- Opening Delimiter -
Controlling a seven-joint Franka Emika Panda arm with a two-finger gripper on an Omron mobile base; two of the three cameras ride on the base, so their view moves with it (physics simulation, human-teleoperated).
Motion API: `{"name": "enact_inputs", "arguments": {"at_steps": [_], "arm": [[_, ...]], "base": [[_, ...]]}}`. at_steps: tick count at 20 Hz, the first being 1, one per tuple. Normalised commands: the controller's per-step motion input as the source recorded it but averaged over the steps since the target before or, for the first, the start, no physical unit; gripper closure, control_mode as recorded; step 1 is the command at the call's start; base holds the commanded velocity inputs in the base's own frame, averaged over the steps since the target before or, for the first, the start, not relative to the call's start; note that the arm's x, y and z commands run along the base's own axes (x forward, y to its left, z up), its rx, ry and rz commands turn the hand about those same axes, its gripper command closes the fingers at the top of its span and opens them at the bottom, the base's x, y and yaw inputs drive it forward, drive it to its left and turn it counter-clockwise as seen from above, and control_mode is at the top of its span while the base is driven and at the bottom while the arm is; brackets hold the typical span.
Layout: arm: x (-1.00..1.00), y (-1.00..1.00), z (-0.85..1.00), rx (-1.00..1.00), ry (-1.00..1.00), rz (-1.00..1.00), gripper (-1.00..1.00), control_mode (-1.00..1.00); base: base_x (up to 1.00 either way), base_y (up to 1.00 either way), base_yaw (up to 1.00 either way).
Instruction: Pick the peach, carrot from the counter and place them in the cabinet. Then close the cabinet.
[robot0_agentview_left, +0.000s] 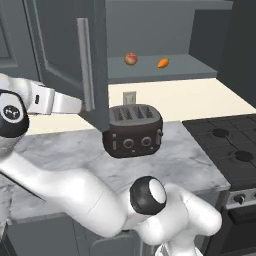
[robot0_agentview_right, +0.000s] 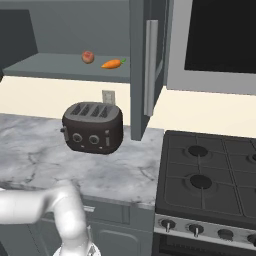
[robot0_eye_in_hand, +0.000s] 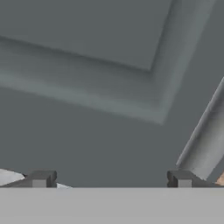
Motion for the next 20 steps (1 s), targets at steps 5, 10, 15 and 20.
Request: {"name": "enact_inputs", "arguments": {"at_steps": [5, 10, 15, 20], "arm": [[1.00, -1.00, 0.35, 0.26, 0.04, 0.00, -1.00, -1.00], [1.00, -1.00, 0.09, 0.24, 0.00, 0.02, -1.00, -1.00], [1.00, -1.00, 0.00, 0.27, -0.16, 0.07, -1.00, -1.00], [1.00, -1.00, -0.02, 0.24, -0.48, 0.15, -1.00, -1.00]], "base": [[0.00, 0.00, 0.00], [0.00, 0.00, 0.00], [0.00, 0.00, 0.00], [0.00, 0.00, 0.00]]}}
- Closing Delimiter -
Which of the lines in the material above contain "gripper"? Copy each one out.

▶ _Response to the exercise_:
Controlling a seven-joint Franka Emika Panda arm with a two-finger gripper on an Omron mobile base; two of the three cameras ride on the base, so their view moves with it (physics simulation, human-teleoperated).
Motion API: `{"name": "enact_inputs", "arguments": {"at_steps": [_], "arm": [[_, ...]], "base": [[_, ...]]}}`. at_steps: tick count at 20 Hz, the first being 1, one per tuple. Normalised commands: the controller's per-step motion input as the source recorded it but averaged over the steps since the target before or, for the first, the start, no physical unit; gripper closure, control_mode as recorded; step 1 is the command at the call's start; base holds the commanded velocity inputs in the base's own frame, averaged over the steps since the target before or, for the first, the start, not relative to the call's start; note that the arm's x, y and z commands run along the base's own axes (x forward, y to its left, z up), its rx, ry and rz commands turn the hand about those same axes, its gripper command closes the fingers at the top of its span and opens them at the bottom, the base's x, y and yaw inputs drive it forward, drive it to its left and turn it counter-clockwise as seen from above, and control_mode is at the top of its span while the base is driven and at the bottom while the arm is; brackets hold the typical span.
Layout: arm: x (-1.00..1.00), y (-1.00..1.00), z (-0.85..1.00), rx (-1.00..1.00), ry (-1.00..1.00), rz (-1.00..1.00), gripper (-1.00..1.00), control_mode (-1.00..1.00); base: base_x (up to 1.00 either way), base_y (up to 1.00 either way), base_yaw (up to 1.00 either way).

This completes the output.